The head of Greenland’s foreign affairs department, Mininnguaq Kleist, told Danish state radio DR that Trump Jr.’s visit was personal and that no request for a meeting with the Greenlandic government had been made.

However, a Greenlandic political source told Euractiv that Trump Jr. would meet with Erik Jensen, the head of the Social Democratic Party. Jensen is the minister of finance and taxation in the Greenlandic government.

The office of Greenland’s prime minister, Múte Egede, did not respond to a request for comment. Egede’s official calendar does not show any meeting with Trump Jr., but the source said a meeting between the two was possible.

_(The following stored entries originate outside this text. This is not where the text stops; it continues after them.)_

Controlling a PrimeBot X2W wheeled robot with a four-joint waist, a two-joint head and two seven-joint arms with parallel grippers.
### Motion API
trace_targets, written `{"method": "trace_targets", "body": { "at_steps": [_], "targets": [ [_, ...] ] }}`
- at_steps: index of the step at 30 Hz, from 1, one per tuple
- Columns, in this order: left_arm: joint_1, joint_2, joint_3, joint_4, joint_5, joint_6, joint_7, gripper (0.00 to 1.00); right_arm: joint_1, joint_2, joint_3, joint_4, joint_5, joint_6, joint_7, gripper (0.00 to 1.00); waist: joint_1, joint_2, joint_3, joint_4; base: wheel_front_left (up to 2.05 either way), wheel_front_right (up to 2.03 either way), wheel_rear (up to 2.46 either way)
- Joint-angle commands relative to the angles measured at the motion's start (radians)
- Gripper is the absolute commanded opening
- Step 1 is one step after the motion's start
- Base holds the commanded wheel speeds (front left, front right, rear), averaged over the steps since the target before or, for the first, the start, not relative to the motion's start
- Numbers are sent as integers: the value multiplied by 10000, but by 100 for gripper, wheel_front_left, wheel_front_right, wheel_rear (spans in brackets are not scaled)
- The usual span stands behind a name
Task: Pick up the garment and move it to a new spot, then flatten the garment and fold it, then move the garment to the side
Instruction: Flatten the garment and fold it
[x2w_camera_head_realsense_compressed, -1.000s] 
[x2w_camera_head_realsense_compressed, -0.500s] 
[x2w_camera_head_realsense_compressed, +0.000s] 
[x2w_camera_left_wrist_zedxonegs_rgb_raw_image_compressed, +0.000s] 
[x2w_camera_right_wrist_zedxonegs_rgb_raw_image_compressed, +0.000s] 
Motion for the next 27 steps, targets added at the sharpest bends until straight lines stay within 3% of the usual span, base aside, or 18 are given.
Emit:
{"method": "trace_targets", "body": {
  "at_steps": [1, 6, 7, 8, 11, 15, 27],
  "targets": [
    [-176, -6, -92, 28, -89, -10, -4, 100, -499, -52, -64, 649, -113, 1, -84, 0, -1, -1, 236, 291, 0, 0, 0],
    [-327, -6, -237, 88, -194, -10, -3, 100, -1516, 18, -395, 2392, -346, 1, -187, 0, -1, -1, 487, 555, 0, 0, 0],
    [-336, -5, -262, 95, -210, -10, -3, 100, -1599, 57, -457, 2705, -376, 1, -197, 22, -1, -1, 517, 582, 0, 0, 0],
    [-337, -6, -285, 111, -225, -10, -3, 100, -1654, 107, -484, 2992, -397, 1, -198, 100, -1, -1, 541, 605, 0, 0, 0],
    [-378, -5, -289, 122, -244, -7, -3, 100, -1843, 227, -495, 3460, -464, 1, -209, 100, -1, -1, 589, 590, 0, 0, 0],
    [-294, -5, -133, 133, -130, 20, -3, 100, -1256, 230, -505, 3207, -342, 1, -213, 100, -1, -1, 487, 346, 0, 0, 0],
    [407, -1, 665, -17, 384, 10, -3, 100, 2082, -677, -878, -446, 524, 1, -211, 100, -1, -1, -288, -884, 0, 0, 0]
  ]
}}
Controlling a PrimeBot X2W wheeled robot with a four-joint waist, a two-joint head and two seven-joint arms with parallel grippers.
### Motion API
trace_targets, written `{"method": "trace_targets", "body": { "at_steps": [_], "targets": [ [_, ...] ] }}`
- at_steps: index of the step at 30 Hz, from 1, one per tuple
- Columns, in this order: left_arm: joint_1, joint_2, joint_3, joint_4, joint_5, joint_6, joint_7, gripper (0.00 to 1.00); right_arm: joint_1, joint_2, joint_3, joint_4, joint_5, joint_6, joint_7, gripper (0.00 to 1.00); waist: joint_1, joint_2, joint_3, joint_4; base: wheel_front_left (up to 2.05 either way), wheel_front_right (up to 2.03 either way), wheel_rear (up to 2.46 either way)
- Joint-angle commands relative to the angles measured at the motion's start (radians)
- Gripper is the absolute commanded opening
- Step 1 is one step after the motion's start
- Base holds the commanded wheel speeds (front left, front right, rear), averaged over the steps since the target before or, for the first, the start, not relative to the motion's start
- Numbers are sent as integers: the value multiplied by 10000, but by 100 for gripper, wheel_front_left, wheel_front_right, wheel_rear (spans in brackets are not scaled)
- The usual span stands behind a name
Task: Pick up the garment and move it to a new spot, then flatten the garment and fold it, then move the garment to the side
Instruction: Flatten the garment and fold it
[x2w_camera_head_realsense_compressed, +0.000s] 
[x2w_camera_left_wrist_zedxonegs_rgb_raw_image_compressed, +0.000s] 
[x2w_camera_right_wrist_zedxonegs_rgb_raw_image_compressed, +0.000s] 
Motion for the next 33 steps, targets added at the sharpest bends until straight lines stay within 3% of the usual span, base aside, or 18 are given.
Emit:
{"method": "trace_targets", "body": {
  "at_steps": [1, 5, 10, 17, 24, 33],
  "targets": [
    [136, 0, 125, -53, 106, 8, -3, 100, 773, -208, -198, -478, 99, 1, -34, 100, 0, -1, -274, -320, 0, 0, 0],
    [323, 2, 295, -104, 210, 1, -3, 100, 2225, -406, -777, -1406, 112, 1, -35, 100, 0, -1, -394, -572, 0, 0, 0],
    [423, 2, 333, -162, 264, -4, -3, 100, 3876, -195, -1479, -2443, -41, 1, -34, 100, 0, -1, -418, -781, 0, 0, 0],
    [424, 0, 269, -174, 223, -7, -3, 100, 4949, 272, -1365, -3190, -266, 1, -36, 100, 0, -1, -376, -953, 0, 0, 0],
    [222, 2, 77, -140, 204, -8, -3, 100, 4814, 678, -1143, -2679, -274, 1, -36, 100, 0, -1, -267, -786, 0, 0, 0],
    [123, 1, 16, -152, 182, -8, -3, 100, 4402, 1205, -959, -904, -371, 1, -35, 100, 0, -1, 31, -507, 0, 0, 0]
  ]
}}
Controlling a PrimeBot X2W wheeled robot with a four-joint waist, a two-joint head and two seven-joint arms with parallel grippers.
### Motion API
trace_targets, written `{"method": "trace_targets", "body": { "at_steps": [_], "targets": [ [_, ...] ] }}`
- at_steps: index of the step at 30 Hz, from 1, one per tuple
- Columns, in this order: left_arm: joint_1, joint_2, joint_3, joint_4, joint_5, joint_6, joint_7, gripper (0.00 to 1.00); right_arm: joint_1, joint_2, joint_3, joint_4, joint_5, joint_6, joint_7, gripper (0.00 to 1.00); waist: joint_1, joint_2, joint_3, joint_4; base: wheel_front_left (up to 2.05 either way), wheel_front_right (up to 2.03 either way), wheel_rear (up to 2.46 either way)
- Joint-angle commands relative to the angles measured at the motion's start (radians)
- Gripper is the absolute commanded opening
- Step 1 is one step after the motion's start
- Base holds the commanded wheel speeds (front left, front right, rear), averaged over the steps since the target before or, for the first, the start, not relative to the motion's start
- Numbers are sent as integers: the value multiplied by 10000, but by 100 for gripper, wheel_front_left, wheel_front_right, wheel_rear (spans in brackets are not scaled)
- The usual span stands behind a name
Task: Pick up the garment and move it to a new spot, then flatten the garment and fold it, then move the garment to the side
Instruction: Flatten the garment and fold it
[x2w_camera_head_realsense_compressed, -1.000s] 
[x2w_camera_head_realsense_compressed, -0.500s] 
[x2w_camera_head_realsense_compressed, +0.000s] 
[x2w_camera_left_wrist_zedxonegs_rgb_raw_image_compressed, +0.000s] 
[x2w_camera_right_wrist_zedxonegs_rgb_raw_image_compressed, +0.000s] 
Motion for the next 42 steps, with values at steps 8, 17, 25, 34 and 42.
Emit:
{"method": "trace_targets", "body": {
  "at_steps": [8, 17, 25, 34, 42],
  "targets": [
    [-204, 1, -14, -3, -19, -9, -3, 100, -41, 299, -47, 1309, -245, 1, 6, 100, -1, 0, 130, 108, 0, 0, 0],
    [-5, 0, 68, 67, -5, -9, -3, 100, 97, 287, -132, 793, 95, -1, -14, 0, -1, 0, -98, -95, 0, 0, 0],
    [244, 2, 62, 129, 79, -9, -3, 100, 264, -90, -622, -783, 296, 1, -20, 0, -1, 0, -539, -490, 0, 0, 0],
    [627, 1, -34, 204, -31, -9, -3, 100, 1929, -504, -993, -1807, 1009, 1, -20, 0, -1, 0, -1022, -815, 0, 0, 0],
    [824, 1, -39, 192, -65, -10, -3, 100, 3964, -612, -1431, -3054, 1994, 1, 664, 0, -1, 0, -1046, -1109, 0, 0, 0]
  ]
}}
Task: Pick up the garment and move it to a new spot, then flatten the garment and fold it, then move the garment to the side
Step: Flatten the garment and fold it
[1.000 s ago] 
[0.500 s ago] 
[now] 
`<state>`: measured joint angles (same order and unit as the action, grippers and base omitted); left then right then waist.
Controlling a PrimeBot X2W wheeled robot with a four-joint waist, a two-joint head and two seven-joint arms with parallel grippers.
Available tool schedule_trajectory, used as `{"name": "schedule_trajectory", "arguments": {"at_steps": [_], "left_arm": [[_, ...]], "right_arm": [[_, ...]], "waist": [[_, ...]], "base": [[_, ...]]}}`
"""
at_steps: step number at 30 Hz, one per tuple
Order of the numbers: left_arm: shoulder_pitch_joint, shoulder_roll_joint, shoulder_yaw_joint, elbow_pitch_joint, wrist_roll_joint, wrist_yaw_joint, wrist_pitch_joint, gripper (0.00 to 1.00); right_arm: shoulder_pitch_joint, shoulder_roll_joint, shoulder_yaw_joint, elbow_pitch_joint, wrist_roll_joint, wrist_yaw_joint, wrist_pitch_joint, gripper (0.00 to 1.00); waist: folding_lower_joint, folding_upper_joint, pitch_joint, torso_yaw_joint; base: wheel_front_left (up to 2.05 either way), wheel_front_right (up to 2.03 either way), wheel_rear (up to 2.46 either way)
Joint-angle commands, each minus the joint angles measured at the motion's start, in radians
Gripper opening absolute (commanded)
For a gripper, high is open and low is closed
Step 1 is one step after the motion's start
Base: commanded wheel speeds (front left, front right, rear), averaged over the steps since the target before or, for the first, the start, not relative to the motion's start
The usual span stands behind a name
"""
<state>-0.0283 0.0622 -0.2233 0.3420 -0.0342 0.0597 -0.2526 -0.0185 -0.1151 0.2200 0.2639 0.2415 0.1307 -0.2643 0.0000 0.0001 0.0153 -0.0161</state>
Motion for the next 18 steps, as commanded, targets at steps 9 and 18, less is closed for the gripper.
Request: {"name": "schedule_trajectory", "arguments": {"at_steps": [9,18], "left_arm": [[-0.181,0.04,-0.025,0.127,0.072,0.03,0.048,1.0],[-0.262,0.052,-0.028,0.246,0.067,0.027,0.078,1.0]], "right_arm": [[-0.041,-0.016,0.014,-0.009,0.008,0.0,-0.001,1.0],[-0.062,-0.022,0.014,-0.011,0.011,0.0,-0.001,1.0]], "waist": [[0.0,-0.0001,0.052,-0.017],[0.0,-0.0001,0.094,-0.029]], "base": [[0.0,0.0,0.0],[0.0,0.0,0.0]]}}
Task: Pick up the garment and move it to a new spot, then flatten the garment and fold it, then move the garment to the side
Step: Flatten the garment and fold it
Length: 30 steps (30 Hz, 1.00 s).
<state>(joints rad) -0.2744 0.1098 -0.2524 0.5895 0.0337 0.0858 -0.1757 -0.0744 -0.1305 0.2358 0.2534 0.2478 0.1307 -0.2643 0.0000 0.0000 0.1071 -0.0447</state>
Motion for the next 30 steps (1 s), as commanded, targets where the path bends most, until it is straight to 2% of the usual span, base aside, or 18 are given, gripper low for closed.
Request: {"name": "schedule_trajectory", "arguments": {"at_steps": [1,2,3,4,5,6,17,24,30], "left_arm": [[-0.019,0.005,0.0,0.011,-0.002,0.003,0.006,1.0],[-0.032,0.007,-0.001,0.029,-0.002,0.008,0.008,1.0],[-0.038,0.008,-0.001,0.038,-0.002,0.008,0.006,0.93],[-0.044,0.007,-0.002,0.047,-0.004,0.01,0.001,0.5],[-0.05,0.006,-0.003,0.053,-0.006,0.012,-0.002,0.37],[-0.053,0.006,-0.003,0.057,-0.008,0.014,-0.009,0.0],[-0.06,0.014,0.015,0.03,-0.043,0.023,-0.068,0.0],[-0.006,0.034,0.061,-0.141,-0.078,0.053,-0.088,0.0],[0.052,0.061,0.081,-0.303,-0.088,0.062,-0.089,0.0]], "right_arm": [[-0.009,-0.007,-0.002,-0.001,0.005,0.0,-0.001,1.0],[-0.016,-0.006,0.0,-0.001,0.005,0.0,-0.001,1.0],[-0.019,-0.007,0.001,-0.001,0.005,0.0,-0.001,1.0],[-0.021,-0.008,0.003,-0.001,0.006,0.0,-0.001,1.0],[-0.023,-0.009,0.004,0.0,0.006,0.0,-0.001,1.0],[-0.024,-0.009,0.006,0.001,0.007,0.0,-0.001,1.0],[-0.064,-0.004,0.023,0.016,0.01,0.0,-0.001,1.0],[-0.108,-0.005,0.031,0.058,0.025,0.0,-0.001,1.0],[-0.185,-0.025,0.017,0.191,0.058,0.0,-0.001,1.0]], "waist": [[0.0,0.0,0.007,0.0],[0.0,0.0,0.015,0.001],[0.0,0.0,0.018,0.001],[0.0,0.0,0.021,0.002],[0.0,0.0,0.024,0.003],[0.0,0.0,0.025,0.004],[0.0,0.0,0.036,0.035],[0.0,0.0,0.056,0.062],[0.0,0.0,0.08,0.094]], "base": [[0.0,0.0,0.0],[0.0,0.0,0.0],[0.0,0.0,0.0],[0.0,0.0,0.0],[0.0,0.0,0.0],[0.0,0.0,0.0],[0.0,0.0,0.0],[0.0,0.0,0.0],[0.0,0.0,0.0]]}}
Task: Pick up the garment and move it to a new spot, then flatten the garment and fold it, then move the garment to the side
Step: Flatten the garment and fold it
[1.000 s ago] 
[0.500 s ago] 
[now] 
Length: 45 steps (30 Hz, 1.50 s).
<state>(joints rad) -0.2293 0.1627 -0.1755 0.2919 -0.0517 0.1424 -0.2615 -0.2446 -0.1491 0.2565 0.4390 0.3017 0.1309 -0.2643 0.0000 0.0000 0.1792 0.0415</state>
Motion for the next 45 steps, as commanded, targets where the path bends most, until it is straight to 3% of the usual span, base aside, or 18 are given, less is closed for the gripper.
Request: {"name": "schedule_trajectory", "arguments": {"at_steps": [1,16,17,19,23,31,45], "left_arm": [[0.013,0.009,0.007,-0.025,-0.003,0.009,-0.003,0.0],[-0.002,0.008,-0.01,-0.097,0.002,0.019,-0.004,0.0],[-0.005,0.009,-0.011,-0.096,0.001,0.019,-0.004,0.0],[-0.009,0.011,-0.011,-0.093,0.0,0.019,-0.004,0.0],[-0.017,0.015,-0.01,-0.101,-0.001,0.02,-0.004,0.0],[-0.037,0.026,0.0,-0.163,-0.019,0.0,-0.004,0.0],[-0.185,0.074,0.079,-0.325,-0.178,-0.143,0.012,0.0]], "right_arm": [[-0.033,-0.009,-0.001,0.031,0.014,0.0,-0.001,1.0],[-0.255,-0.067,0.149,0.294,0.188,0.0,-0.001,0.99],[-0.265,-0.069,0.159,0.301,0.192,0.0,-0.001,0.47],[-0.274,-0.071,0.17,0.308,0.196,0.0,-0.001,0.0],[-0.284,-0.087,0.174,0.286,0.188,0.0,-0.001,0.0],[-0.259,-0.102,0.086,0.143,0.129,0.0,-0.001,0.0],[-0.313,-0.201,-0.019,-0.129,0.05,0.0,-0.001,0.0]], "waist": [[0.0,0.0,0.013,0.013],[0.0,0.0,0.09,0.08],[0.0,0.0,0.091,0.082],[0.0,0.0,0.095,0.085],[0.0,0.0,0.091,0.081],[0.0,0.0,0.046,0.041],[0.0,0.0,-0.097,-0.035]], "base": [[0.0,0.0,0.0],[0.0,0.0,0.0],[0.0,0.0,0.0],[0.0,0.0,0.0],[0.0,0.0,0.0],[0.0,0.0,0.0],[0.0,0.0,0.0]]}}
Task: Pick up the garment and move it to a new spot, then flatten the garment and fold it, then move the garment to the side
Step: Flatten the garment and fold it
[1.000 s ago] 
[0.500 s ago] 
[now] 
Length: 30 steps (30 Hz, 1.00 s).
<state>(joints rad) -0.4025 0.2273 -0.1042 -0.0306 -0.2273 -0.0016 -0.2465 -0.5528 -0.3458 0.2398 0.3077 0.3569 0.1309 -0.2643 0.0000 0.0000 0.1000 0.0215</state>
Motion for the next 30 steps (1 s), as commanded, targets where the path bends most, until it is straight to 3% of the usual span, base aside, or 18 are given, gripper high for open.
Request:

“This is not an official visit to the U.S.,” a spokesperson for the Danish Foreign Ministry told Euractiv.

In recent days, Egede has strengthened his rhetoric of independence from Denmark. In his annual New Year’s speech, he said that Greenland should work with other countries to “remove the obstacles to cooperation that we might describe as the shackles of colonialism.”

Aaja Chemnitz, a Greenlandic member of Egede’s party and of the Danish Parliament, commented on the visit on social media, writing that “we need to get better at saying no to Donald Trump” and that “I don’t want to be a pawn in Trump’s dreams of expanding his empire to include our country.”

U.S. President Donald Trump has expressed his desire to “own and control” Greenland since his re-election.

The Greenlandic government has twice rejected Trump’s offers to buy the island, in 2019 and last year, with Egede saying, “Greenland is ours. We are not for sale, and we will never be for sale.”

Despite its wealth of mineral, oil, and natural gas resources, Greenland’s economy remains fragile, heavily dependent on fishing and annual grants from Denmark.

There is also an American base in the region.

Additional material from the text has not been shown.